Final answer:
The logical argument given, (∀y)(∃x)Q(x,y)→(∃x)(∀y)Q(x,y), is not valid. This is shown through a counterexample involving 'knowing' in a domain of people, where it's possible for everyone to be known by someone without a single person knowing everyone.
Step-by-step explanation:
The issue presented is related to logic and involves understanding whether the formula (∀y)(∃x)Q(x,y)→(∃x)(∀y)Q(x,y) is valid. To determine if an argument is valid, we look for a deductive inference where if the premises are true, then the conclusion must also be true automatically. Validity does not concern the actual truth of the premises or the conclusion, but rather, if the logical form dictates that the conclusion must follow from the premises.

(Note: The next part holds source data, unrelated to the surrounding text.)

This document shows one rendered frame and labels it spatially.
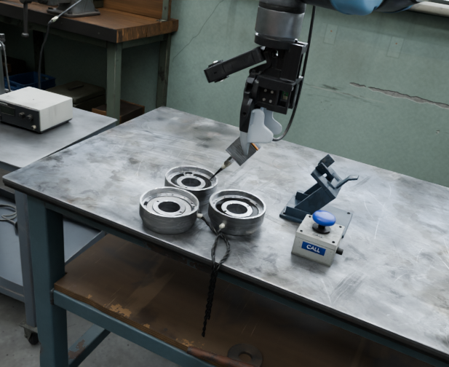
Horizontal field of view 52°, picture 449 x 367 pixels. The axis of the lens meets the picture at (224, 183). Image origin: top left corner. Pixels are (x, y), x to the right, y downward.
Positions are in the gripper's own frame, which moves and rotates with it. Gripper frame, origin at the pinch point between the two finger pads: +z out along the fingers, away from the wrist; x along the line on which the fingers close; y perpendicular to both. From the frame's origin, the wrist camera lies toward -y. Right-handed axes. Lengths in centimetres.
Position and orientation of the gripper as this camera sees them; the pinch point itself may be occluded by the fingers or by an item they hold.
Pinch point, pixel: (246, 144)
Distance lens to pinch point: 85.8
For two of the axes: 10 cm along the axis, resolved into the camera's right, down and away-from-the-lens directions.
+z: -1.3, 8.8, 4.6
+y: 9.0, 2.9, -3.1
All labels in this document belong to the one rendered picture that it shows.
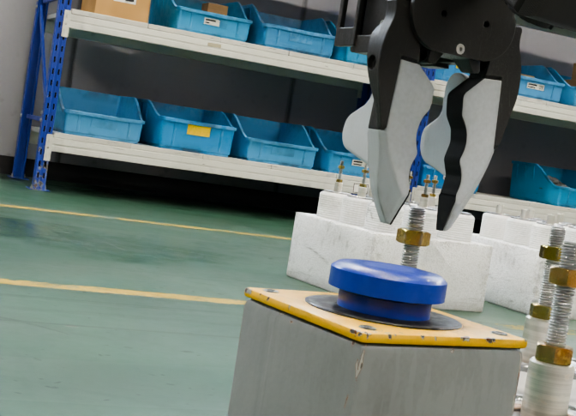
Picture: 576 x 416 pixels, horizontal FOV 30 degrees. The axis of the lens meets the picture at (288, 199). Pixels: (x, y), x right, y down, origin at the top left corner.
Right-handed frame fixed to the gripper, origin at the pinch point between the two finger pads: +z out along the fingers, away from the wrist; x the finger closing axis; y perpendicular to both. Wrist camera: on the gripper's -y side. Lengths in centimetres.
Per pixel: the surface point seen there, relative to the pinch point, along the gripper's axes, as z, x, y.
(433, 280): 1.4, 15.0, -21.7
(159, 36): -41, -135, 402
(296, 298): 2.9, 18.1, -18.4
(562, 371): 6.5, -0.7, -12.1
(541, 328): 6.7, -11.0, 0.9
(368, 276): 1.6, 17.2, -21.1
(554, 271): 1.8, -0.1, -11.1
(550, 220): 7, -174, 180
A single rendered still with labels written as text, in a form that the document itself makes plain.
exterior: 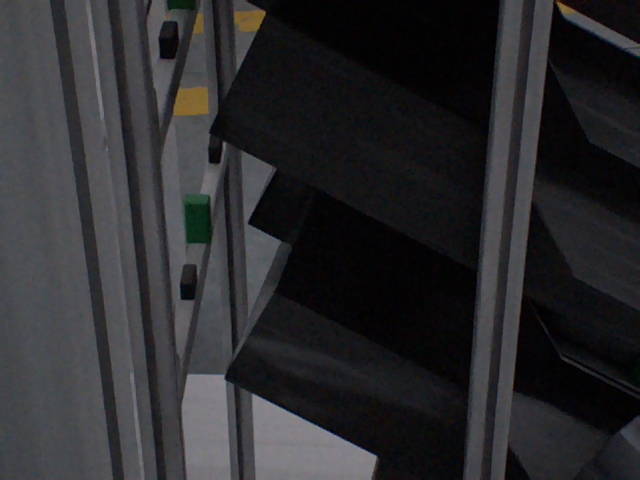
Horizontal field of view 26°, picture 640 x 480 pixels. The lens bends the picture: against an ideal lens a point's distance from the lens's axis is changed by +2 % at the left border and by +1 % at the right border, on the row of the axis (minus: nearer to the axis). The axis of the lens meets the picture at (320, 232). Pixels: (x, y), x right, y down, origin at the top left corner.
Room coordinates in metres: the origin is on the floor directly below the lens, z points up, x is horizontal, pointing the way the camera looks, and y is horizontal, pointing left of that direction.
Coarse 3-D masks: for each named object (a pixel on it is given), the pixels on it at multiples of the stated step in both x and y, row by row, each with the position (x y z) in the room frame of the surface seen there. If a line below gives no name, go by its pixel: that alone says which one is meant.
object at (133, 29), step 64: (128, 0) 0.52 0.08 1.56; (512, 0) 0.51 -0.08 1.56; (128, 64) 0.52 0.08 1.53; (512, 64) 0.51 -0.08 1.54; (128, 128) 0.52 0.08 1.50; (512, 128) 0.51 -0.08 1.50; (128, 192) 0.52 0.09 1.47; (512, 192) 0.51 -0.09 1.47; (128, 256) 0.52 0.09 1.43; (512, 256) 0.51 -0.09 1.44; (128, 320) 0.52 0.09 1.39; (512, 320) 0.51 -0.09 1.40; (512, 384) 0.51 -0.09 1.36
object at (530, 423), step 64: (320, 192) 0.69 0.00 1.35; (320, 256) 0.69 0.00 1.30; (384, 256) 0.68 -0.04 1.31; (256, 320) 0.57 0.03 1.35; (320, 320) 0.56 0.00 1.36; (384, 320) 0.66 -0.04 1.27; (448, 320) 0.67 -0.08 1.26; (256, 384) 0.57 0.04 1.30; (320, 384) 0.56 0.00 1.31; (384, 384) 0.55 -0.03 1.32; (448, 384) 0.54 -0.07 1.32; (576, 384) 0.65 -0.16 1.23; (384, 448) 0.55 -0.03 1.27; (448, 448) 0.54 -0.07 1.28; (512, 448) 0.59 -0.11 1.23; (576, 448) 0.61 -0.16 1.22
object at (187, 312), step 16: (176, 16) 0.68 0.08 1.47; (192, 16) 0.69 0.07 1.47; (160, 64) 0.63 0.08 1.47; (176, 64) 0.63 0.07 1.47; (160, 80) 0.61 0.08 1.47; (176, 80) 0.62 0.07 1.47; (160, 96) 0.59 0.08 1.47; (160, 112) 0.58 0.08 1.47; (160, 128) 0.57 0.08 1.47; (160, 144) 0.56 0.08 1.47; (224, 144) 0.81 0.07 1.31; (224, 160) 0.79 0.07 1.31; (208, 176) 0.77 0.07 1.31; (224, 176) 0.78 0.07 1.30; (208, 192) 0.75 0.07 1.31; (192, 256) 0.68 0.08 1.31; (208, 256) 0.69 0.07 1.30; (192, 304) 0.63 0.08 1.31; (176, 320) 0.61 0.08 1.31; (192, 320) 0.61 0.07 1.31; (176, 336) 0.60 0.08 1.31; (192, 336) 0.61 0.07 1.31
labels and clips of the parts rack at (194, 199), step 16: (176, 0) 0.69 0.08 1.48; (192, 0) 0.69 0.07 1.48; (160, 32) 0.64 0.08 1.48; (176, 32) 0.64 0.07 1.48; (160, 48) 0.63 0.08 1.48; (176, 48) 0.64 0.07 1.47; (208, 144) 0.79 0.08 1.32; (208, 160) 0.78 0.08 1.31; (192, 208) 0.69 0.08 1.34; (208, 208) 0.69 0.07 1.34; (192, 224) 0.69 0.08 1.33; (208, 224) 0.69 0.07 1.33; (192, 240) 0.69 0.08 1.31; (208, 240) 0.69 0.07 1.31; (192, 272) 0.64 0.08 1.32; (192, 288) 0.63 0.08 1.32
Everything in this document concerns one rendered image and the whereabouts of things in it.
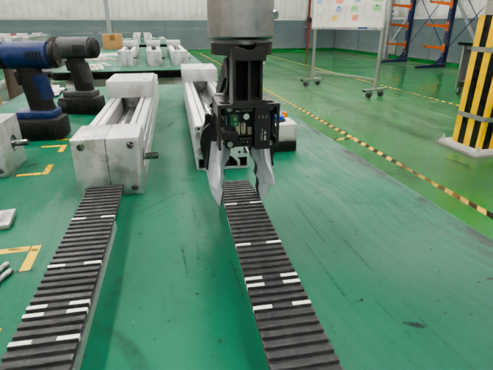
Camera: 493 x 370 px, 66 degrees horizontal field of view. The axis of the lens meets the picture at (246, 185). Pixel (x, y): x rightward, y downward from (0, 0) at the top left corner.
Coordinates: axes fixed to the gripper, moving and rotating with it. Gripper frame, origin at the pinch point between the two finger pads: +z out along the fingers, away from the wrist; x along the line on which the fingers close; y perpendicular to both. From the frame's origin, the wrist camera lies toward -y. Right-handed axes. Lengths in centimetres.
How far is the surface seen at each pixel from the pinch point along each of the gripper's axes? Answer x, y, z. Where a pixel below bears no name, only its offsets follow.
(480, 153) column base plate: 240, -212, 78
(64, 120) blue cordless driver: -35, -49, -1
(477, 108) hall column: 243, -231, 43
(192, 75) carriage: -2, -76, -7
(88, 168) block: -21.9, -10.0, -1.4
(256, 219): 0.8, 7.8, 0.2
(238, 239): -2.2, 12.4, 0.1
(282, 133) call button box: 13.7, -27.0, -0.6
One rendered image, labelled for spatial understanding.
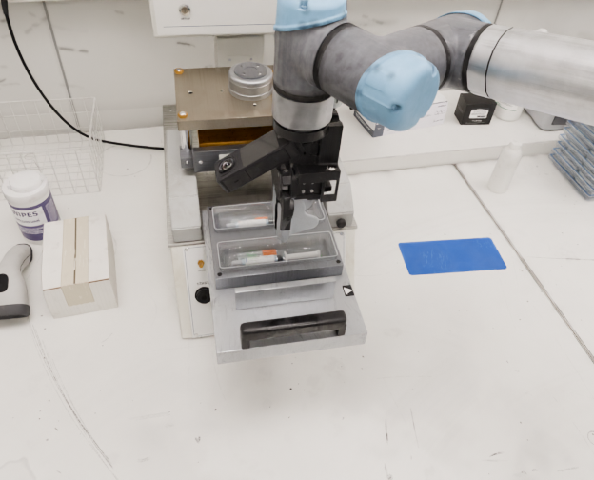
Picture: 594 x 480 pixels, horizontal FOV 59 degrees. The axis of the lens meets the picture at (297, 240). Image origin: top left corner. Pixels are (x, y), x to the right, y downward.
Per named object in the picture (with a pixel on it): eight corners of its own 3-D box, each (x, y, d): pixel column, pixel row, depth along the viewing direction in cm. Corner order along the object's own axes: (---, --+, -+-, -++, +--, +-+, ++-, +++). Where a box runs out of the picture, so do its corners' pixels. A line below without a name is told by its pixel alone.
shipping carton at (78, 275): (55, 250, 113) (44, 220, 107) (118, 243, 116) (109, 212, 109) (48, 320, 101) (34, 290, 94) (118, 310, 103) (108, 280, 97)
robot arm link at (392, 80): (471, 46, 53) (387, 9, 58) (404, 73, 47) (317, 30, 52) (448, 115, 58) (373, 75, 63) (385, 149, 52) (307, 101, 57)
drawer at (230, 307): (203, 226, 95) (199, 192, 90) (320, 214, 99) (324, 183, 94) (217, 368, 75) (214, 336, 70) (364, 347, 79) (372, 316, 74)
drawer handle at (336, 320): (239, 337, 74) (239, 321, 72) (341, 324, 77) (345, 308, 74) (241, 350, 73) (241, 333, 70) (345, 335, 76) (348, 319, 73)
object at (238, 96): (177, 94, 110) (169, 33, 101) (320, 87, 115) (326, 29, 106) (182, 165, 93) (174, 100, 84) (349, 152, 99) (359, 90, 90)
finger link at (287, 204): (292, 236, 74) (296, 187, 68) (282, 237, 74) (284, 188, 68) (286, 215, 77) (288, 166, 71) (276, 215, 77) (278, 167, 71)
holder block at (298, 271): (207, 216, 92) (207, 205, 90) (319, 207, 95) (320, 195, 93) (216, 290, 80) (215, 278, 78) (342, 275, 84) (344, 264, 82)
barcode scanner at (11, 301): (2, 254, 111) (-12, 228, 106) (42, 250, 113) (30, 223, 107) (-14, 333, 98) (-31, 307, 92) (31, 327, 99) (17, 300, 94)
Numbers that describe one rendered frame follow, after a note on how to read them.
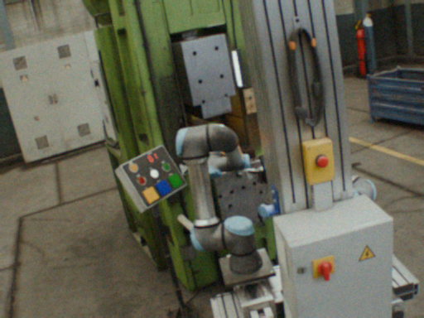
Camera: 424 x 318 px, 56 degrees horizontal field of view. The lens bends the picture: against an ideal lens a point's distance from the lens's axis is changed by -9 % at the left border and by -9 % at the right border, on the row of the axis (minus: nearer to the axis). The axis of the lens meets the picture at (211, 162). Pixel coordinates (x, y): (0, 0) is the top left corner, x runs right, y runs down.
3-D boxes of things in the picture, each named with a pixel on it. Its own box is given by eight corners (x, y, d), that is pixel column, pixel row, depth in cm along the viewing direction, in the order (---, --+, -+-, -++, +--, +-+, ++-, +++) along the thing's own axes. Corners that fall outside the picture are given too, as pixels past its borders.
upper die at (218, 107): (232, 111, 275) (228, 96, 272) (204, 118, 268) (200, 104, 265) (204, 103, 312) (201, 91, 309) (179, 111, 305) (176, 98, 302)
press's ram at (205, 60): (247, 91, 277) (236, 31, 264) (193, 106, 263) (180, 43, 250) (218, 87, 314) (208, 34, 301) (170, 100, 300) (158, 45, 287)
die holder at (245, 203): (272, 217, 302) (264, 158, 287) (225, 237, 288) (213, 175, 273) (234, 195, 351) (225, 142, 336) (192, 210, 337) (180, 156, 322)
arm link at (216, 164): (227, 171, 211) (225, 151, 216) (204, 174, 213) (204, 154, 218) (229, 177, 218) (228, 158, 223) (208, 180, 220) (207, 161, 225)
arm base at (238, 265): (266, 270, 182) (263, 251, 179) (232, 278, 182) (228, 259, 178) (258, 252, 197) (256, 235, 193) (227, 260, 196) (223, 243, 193)
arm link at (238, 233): (256, 252, 179) (251, 225, 175) (224, 256, 182) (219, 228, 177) (257, 238, 191) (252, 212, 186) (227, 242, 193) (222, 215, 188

For a consequence relation like 'if P, then Q', if P is sufficient for Q and P is proven to be true, Q must also be true. This type of reasoning is called modus ponens. Meanwhile, if Q is a necessary condition for P and Q is false, then P is also false, which is called modus tollens.
To provide a counterexample that shows the above formula is not valid, consider an interpretation with the domain of all people, and let Q(x, y) stand for "x knows y." It's quite possible that for every person y, there is some person x who knows them (meaning the premise (∀y)(∃x)Q(x,y) is true). However, it's not necessarily true that there exists a person x who knows every person y (which would make the conclusion (∃x)(∀y)Q(x,y) true). Therefore, the premise could be true without the conclusion being true, proving the argument is invalid.